File formats

Fasta

BaMM webserver accepts sequences in FASTA format. Only nucleotide sequences with the letters A, C, G, T, and N are accepted.

BaMM

The motif model in BaMM-format is a file with extension .ihbcp (inhomogeneous bamm conditional probability)

It stores the conditional probabilities of the BaMM model for each position. Motif positions are separated by a new line.

Here is an example of BaMM files for a 2nd order motif of length W:

Motif model (extension: .ihbcp)

P_1(A) P_1(C) P_1(G) P_1(T)
P_1(A|A) P_1(C|A) P_1(G|A) P_1(T|A) P_1(A|C) P_1(C|C) ... P_1(T|T)
P_1(A|AA) P_1(C|AA) P_1(G|AA) P_1(T|AA) P_1(A|AC) P_1(C|AC) ... P_1(T|TT)

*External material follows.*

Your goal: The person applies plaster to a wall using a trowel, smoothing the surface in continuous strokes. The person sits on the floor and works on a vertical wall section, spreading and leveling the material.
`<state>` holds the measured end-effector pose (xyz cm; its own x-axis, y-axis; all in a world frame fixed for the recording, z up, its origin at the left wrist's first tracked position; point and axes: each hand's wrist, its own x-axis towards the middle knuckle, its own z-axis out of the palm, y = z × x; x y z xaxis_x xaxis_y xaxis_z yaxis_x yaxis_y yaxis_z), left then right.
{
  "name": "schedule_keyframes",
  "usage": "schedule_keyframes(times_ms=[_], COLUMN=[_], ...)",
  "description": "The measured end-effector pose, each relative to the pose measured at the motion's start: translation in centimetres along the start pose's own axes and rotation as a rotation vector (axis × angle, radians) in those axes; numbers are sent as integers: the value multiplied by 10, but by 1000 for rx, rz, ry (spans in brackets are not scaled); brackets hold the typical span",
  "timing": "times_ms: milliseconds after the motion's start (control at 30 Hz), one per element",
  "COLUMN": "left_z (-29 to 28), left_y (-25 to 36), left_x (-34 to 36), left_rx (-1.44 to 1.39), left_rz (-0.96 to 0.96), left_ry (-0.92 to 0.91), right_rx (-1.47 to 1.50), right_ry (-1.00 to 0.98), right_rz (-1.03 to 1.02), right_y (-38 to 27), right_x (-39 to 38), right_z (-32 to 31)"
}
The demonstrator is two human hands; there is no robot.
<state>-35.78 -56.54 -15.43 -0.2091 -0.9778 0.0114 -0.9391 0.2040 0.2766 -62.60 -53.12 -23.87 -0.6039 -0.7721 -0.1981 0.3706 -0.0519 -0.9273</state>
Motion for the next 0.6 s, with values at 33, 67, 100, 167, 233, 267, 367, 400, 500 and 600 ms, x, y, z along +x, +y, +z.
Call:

P_2(A) P_2(C) P_2(G) P_2(T)
P_2(A|A) P_2(C|A) P_2(G|A) P_2(T|A) P_2(A|C) P_2(C|C) ... P_2(T|T)
P_2(A|AA) P_2(C|AA) P_2(G|AA) P_2(T|AA) P_2(A|AC) P_2(C|AC) ... P_2(T|TT)

...

P_W(A) P_W(C) P_W(G) P_W(T)
P_W(A|A) P_W(C|A) P_W(G|A) P_W(T|A) P_W(A|C) P_W(C|C) ... P_W(T|T)
P_W(A|AA) P_W(C|AA) P_W(G|AA) P_W(T|AA) P_W(A|AC) P_W(C|AC) ... P_W(T|TT)

Where P_W(A|CT) is the conditional probability of observing A at motif position W following the context CT.

Background model (extension: .hbcp)

P(A) P(C) P(G) P(T)
P(A|A) P(C|A) P(G|A) P(T|A) P(A|C) P(C|C) ... P(T|T)
P(A|AA) P(C|AA) P(G|AA) P(T|AA) P(A|AC) P(C|AC) ... P(T|TT)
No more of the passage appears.